Thanks for the info on the Shad. I was thinking on getting some local before I drive over to the Ohio River this Fri to fish. I've only used cutbait for Flatheads one time and have not had success with it yet. I did have one Skipjack last weekend and gave it to a guy before dark. He was getting Crappies with it than giving me the the Crappies for live bait. The train of thought was that the Flats maybe feeding on them if even the Crappies would take it. Plus no takers on the live bait that night.

I fish at Yellow Creek in Wellsville, Old Lock & Dam #8, at Kennedy Park and am looking for Old Lock & Dam #10 which should be about 11.2 miles south of the Newcumberland L&D. Just now learning a few spots to bankfish.

<><Baitkiller><>


----------



## Doctor (Apr 5, 2004)

Welcome to the board, thought that handle sounded familar from the BOC board.
I fish that area a lot and the flatheads in the 5 to 10# range are thick and we catch them mainly on cut shad, I fish down below the Wellsville area of that stretch of the river around Rayland which is five miles below the Cardinal powerplant, if you need any help give me a shout........Doc


----------



## crappiebub (Apr 5, 2004)

Old lock #10 is right at the Steubenville Marina.


----------



## Baitkiller (Sep 1, 2004)

*
Thanks Doc & Crappiebub

It looks like i'm going out to the Old L&D #9 Sat evening through Mon AM. I like to fish the rubble from the old dam there even though it is "snag city". It's located approx 3/8 mile south of where Rt 152 hits the river.

Crappiebub is there rubble from the Old Dam at #10 that can be reached from shore and have you fished it?
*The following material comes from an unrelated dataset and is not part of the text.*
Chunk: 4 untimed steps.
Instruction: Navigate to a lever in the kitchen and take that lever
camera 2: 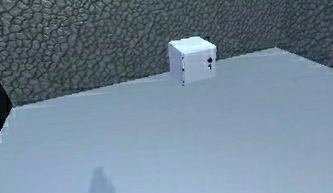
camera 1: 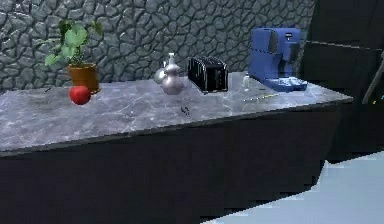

It's great to be here guys and it looks like a win win already!

<><Baitkiller><>*


----------



## crappiebub (Apr 5, 2004)

I don't fish ther. There is a huge concrete lot you can drive right out on. I have run over the old lock in my boat and find no rubble just a few holes. It is fished real hard. I'm sure if you went down someone there could help you.


----------



## Baitkiller (Sep 1, 2004)

Doc you the man!

Cut Shad did the trick, 4 fish the largest 25lbs and ran outta bait and had to leave at 1:30 AM while they were still bitting too.


Thanks
<><Baitkiller><>


----------